┌──
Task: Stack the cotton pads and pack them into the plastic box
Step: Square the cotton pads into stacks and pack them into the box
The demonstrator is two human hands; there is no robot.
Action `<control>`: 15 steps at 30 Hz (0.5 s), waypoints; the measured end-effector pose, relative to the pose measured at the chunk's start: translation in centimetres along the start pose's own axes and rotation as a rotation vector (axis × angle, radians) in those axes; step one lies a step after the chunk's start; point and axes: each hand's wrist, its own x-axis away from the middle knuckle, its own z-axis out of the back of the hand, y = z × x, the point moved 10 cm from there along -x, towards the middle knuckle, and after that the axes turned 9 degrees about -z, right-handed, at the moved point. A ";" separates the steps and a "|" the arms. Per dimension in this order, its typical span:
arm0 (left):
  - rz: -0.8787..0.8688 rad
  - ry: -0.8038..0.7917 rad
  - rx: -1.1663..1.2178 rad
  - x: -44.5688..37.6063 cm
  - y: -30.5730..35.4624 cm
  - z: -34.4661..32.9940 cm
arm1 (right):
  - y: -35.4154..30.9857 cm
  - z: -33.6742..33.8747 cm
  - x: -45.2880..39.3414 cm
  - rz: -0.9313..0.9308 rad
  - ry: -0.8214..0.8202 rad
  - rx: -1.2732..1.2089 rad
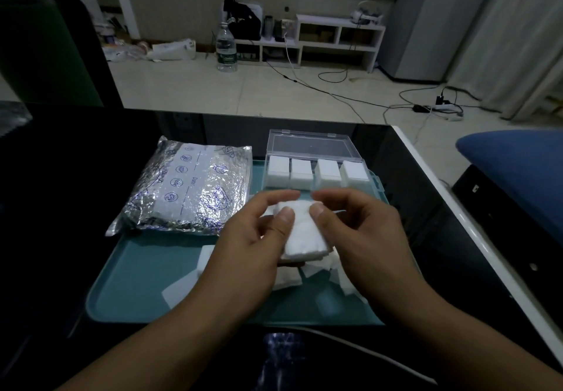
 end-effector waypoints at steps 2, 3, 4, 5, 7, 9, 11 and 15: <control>-0.007 0.012 -0.018 0.0 0.0 0.1 | 0.4 0.1 -0.2 -0.009 0.023 0.002; -0.007 0.022 -0.032 0.0 -0.1 0.3 | 0.6 0.0 -0.3 -0.015 0.021 0.016; -0.009 0.036 -0.047 0.0 -0.1 0.4 | 0.9 -0.3 -0.4 -0.024 -0.001 0.043; -0.013 0.052 -0.064 0.0 -0.2 0.7 | 1.1 -0.9 -0.3 -0.029 -0.043 0.082; -0.018 0.091 -0.104 0.0 -0.2 1.2 | 1.4 -2.3 0.2 -0.004 -0.141 0.178; -0.005 0.130 -0.131 0.1 -0.4 1.5 | 1.2 -3.1 0.8 0.072 -0.165 0.321; 0.034 0.159 -0.118 0.5 -0.8 1.4 | 1.0 -3.6 1.3 0.130 -0.149 0.442; 0.138 0.173 -0.065 1.1 -1.5 0.7 | 0.8 -3.7 1.7 0.198 -0.102 0.538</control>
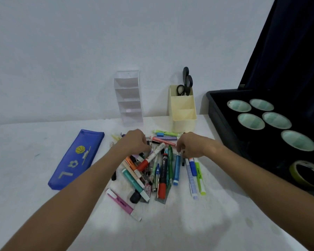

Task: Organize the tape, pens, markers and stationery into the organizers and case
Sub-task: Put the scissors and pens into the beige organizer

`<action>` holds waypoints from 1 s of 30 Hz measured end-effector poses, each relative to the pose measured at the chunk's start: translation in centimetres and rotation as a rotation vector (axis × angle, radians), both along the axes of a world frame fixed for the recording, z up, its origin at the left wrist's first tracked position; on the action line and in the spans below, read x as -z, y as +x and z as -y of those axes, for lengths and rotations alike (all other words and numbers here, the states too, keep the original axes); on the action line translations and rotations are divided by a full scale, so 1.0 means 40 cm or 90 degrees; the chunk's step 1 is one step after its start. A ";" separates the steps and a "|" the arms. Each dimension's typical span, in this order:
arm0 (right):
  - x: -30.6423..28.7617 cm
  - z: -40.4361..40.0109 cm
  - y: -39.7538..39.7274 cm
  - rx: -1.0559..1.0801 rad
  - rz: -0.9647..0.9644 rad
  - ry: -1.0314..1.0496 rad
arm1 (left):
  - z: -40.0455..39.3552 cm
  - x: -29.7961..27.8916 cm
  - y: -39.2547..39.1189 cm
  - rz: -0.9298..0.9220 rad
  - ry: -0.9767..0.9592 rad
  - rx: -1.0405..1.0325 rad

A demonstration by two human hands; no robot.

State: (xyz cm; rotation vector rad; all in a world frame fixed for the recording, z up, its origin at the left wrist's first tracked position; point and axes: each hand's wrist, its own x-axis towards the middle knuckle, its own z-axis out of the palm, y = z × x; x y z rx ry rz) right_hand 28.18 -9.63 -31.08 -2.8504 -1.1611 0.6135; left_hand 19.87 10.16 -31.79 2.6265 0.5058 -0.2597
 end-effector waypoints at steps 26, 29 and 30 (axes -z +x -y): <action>0.025 -0.068 -0.085 0.179 -0.197 0.219 | 0.078 -0.009 0.005 0.038 0.026 0.110; 0.025 -0.059 -0.081 0.246 -0.271 0.228 | 0.081 0.001 0.020 0.022 0.043 0.126; 0.023 -0.057 -0.078 0.269 -0.297 0.237 | 0.078 0.001 0.022 0.016 0.044 0.124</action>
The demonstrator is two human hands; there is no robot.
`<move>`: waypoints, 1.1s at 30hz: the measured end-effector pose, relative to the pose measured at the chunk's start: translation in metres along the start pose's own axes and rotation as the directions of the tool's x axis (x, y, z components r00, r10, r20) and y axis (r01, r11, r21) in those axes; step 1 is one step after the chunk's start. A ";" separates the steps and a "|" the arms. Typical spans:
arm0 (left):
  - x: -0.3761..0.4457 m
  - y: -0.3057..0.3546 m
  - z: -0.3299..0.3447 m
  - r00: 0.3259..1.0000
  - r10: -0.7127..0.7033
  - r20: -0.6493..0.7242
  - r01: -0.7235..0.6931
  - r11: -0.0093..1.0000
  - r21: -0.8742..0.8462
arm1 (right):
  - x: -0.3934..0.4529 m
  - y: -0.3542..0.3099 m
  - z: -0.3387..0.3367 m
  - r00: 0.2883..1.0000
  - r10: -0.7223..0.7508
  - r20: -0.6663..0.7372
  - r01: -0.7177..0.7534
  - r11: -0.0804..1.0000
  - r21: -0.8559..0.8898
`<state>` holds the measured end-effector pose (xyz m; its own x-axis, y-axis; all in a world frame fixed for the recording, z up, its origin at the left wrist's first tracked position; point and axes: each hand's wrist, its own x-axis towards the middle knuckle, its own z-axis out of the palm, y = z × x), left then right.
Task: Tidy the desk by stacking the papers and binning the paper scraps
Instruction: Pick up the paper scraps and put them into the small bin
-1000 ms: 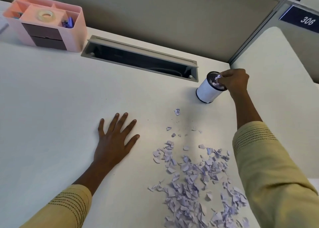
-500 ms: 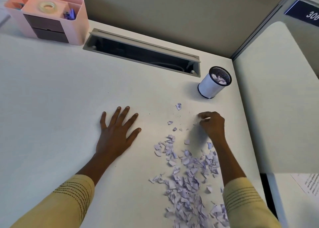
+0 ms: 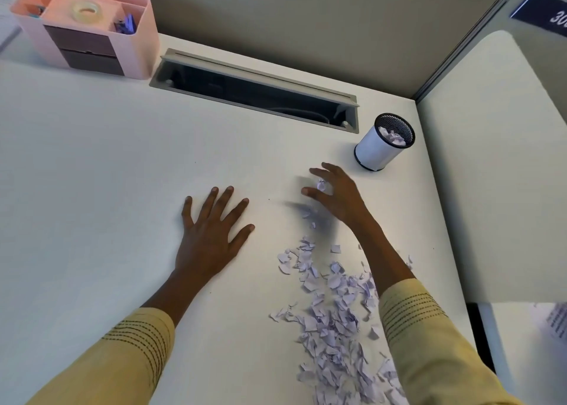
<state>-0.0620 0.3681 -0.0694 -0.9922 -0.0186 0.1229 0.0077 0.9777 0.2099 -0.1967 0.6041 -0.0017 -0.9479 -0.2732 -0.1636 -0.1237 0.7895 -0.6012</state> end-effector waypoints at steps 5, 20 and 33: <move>0.000 0.001 0.000 1.000 -0.005 -0.007 0.005 1.000 0.020 | -0.045 0.003 0.032 0.950 -0.142 0.277 0.232 0.917 -0.326; 0.000 0.001 -0.001 1.000 -0.006 0.016 0.005 1.000 0.016 | -0.126 0.010 0.035 0.854 -0.498 0.148 0.502 0.718 -0.482; -0.001 0.001 -0.002 1.000 -0.016 0.024 0.016 1.000 0.005 | -0.032 0.006 -0.089 0.945 0.073 -0.318 -0.040 0.993 0.107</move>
<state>-0.0609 0.3687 -0.0671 -0.9949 -0.0291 0.0965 -0.0086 0.9783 0.2072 -0.1929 0.6662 0.0692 -0.9984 -0.0261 0.0502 -0.0532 0.7363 -0.6746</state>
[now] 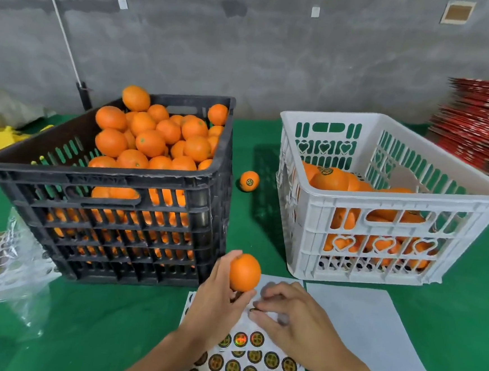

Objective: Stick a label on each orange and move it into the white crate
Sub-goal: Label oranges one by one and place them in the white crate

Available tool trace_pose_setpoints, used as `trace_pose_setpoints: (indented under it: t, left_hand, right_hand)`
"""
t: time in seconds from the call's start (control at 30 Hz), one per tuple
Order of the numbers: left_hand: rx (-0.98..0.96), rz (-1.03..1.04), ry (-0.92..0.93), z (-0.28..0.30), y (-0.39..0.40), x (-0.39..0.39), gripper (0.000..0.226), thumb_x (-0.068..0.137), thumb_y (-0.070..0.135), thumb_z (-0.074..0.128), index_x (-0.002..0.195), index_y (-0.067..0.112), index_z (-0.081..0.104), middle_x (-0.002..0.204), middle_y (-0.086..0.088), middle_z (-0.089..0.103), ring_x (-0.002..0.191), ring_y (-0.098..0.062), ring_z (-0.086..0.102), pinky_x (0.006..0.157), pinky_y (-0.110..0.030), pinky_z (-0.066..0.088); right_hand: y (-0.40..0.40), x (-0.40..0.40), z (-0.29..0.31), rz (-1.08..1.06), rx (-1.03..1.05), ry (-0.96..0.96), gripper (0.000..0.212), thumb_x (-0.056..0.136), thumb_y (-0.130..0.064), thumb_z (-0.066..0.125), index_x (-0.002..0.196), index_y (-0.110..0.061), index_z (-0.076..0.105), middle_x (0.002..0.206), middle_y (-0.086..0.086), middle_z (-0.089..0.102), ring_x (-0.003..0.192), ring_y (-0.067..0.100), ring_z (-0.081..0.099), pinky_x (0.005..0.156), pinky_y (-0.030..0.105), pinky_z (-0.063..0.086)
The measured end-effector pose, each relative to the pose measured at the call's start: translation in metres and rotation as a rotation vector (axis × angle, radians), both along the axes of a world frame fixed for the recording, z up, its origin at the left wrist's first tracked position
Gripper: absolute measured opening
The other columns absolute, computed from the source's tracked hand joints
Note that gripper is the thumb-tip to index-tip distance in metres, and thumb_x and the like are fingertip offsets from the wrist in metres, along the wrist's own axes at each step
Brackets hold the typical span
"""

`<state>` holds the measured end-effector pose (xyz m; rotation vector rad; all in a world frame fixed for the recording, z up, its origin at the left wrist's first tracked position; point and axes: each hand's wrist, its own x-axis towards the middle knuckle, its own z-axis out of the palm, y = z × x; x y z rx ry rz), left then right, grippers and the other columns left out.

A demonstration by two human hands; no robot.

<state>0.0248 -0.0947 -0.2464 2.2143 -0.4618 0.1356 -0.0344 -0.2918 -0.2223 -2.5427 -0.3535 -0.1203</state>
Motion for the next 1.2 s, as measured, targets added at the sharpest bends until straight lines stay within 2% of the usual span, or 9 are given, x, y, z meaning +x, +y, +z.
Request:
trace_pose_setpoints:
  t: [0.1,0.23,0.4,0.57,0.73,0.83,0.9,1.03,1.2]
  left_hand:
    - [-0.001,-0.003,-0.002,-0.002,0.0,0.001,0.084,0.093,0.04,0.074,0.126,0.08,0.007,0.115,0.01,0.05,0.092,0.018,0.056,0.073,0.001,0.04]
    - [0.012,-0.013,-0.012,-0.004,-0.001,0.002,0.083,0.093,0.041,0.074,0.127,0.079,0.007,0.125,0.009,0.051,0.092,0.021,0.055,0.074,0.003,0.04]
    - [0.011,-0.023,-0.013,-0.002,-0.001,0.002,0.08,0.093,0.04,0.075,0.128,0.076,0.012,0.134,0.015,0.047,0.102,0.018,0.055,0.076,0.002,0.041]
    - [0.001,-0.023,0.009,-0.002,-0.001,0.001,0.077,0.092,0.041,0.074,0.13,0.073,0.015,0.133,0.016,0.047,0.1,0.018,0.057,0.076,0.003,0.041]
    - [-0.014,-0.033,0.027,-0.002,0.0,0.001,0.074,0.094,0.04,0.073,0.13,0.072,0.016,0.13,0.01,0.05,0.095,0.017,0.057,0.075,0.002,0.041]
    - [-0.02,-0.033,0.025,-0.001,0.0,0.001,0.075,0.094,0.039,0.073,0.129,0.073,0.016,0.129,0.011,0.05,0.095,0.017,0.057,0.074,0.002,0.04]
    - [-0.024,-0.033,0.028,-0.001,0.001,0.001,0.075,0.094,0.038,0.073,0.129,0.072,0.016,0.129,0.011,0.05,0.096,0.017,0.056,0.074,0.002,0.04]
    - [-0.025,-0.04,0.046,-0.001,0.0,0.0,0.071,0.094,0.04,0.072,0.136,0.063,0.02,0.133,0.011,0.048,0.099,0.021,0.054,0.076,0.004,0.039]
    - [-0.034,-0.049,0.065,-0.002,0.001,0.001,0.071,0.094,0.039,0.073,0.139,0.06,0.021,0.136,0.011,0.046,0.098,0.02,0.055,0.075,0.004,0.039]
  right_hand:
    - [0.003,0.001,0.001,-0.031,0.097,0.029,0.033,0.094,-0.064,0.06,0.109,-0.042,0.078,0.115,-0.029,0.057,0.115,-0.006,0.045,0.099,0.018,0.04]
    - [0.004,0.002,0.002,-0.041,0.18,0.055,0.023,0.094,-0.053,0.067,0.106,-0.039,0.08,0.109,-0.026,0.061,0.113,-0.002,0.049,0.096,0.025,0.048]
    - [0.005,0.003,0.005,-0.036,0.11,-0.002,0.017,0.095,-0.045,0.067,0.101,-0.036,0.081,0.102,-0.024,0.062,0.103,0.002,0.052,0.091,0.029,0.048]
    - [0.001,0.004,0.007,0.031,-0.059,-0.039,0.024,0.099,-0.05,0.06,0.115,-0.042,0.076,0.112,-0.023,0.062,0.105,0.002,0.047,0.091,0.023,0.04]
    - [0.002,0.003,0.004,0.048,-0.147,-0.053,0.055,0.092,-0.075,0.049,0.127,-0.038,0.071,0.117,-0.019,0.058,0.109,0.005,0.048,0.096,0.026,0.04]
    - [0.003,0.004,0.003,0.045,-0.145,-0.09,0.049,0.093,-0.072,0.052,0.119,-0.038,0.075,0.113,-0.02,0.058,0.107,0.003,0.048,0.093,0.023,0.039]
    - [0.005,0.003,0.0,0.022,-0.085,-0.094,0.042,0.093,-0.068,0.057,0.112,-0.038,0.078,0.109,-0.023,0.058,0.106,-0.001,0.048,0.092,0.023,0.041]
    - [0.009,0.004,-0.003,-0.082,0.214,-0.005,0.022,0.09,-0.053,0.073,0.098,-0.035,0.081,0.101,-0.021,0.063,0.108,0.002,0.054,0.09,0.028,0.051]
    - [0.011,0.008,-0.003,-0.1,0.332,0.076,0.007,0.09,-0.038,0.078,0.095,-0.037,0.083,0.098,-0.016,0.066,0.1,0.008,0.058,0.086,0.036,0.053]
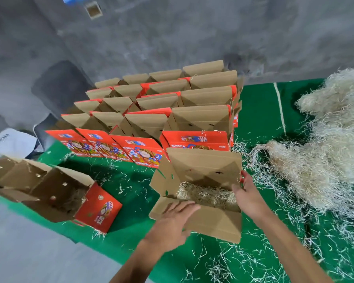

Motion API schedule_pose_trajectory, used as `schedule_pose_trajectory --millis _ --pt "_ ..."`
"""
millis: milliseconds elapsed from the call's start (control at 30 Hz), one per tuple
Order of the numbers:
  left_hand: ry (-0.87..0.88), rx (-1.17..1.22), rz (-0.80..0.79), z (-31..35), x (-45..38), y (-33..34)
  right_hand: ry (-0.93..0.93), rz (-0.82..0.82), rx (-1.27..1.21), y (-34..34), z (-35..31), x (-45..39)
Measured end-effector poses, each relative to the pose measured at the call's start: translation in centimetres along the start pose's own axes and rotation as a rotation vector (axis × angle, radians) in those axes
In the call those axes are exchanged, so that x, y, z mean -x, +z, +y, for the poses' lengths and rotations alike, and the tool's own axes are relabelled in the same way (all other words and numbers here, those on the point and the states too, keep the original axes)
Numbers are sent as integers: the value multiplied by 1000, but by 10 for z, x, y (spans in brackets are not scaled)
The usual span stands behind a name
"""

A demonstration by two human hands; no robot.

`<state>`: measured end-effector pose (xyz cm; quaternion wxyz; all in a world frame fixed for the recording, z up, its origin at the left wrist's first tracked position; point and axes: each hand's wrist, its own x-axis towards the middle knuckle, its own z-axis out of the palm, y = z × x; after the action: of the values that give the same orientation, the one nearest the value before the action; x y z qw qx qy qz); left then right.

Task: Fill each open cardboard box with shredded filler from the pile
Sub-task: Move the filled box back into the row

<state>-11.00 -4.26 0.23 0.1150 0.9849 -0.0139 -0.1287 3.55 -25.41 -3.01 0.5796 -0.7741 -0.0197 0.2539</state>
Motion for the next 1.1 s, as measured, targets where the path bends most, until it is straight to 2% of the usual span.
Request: schedule_pose_trajectory --millis 167,267,367,633,733,1000,1100 --pt "-40 -84 146 -23 1 -20 36 -72 -29 19 -1 1" --pt "-115 -100 200 -45 1 -34 74 -132 -86 40 -6 0" --pt "-169 -94 229 -64 3 -38 68 -121 -52 64 -16 -2" --pt "-75 -100 252 -101 13 -44 99 -111 219 111 -36 -17" --pt "-48 -73 290 -117 27 -45 52 -154 312 129 -42 -18" --pt "-90 -21 328 -167 83 -48 109 -316 309 199 -49 6" --pt "-125 -37 383 -184 100 -45 116 -299 254 222 -47 20"
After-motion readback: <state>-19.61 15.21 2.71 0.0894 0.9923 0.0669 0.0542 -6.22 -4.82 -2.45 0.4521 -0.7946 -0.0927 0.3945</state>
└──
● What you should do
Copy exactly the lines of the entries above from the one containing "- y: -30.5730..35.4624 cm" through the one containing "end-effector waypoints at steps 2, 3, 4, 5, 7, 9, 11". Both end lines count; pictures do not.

● Task result
  - y: -30.5730..35.4624 cm
  - z: -34.4661..32.9940 cm
arm1 (right):
  - y: -35.4154..30.9857 cm
  - z: -33.6742..33.8747 cm
  - x: -45.2880..39.3414 cm
  - rz: -0.9313..0.9308 rad
  - ry: -0.8214..0.8202 rad
  - rx: -1.2732..1.2089 rad
 end-effector waypoints at steps 2, 3, 4, 5, 7, 9, 11 and 15: <control>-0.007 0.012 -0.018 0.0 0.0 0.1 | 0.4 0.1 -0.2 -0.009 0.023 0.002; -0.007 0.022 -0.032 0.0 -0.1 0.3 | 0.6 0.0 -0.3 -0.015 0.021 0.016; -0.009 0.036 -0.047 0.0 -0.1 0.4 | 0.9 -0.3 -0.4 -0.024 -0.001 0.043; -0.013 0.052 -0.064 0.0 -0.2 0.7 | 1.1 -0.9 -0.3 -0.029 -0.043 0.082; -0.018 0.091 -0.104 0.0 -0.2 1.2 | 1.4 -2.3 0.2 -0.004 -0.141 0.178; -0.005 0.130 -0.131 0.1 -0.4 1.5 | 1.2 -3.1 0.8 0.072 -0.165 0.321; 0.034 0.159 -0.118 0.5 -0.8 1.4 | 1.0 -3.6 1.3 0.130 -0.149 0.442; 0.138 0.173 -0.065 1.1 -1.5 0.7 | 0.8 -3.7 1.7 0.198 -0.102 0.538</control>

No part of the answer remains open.